* _Required work_:
Write out the data below in full, unchanged, minus the images.

▼

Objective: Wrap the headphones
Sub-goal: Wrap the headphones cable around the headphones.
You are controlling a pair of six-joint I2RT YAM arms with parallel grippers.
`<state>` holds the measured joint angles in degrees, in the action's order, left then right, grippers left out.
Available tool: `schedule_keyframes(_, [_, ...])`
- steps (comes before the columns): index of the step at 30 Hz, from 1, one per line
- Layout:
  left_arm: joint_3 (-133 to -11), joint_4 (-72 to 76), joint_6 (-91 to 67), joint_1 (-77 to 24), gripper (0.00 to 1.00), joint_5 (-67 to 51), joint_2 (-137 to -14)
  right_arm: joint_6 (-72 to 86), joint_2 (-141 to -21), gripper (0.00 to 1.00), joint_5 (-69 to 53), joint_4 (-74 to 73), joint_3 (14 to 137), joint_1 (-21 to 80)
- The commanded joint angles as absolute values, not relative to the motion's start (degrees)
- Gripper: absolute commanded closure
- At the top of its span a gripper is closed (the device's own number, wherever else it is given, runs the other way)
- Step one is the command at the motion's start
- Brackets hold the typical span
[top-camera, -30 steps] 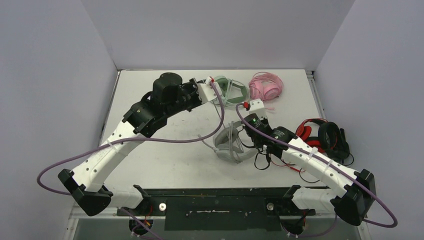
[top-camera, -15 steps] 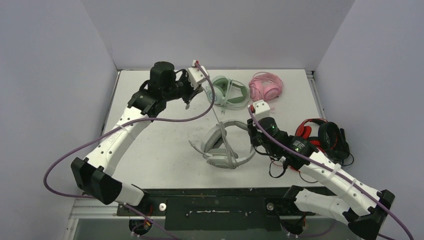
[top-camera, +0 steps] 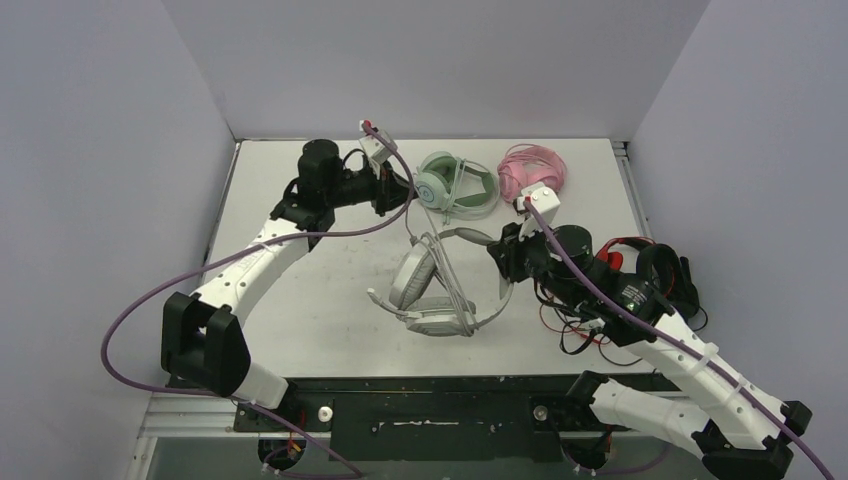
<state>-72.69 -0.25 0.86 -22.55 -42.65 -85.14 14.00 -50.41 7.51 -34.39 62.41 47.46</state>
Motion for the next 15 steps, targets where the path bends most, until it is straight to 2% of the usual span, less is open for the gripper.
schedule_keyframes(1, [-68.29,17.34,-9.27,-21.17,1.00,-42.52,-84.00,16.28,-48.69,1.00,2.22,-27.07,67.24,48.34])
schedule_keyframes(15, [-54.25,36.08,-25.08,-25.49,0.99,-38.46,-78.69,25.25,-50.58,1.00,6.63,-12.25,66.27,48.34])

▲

* _Written answer_:
Objective: Wrap the headphones
Sub-goal: Wrap the headphones cable around the headphones.
You are controlling a pair of six-joint I2RT YAM arms with parallel grippers.
`<state>` holds the measured joint angles in degrees, in the action's order, left then right, grippers left out.
Available tool: `schedule_keyframes(_, [_, ...])`
- steps (comes before the columns): index of the step at 30 Hz, from 1, one per line
- Layout:
  left_arm: joint_3 (-133 to -11), joint_4 (-72 to 76), joint_6 (-91 to 67), joint_1 (-77 to 24), gripper (0.00 to 1.00), joint_5 (-67 to 51), joint_2 (-137 to -14)
  right_arm: joint_6 (-72 to 86), joint_2 (-141 to -21), gripper (0.00 to 1.00), joint_5 (-69 to 53), joint_4 (-74 to 73), joint_3 (14 to 137), joint_1 (-21 to 80)
- The commanded joint angles as absolute values, not relative to the motion's start (degrees)
- Gripper: absolute commanded closure
- At the top of its span a gripper is closed (the device's own number, wherever else it is given, runs the other way)
- Step one is the command at the motion's start
- Brackets hold the typical span
[top-camera, -30 steps] 
[top-camera, -15 steps] 
[top-camera, +0 steps] 
<state>-72.69 -0.25 0.86 -22.55 -42.65 -85.14 14.00 -50.41 7.51 -34.39 62.41 47.46</state>
Motion for the next 15 steps, targets where the path bends most, until it is straight to 2% of the usual span, less is open for the gripper.
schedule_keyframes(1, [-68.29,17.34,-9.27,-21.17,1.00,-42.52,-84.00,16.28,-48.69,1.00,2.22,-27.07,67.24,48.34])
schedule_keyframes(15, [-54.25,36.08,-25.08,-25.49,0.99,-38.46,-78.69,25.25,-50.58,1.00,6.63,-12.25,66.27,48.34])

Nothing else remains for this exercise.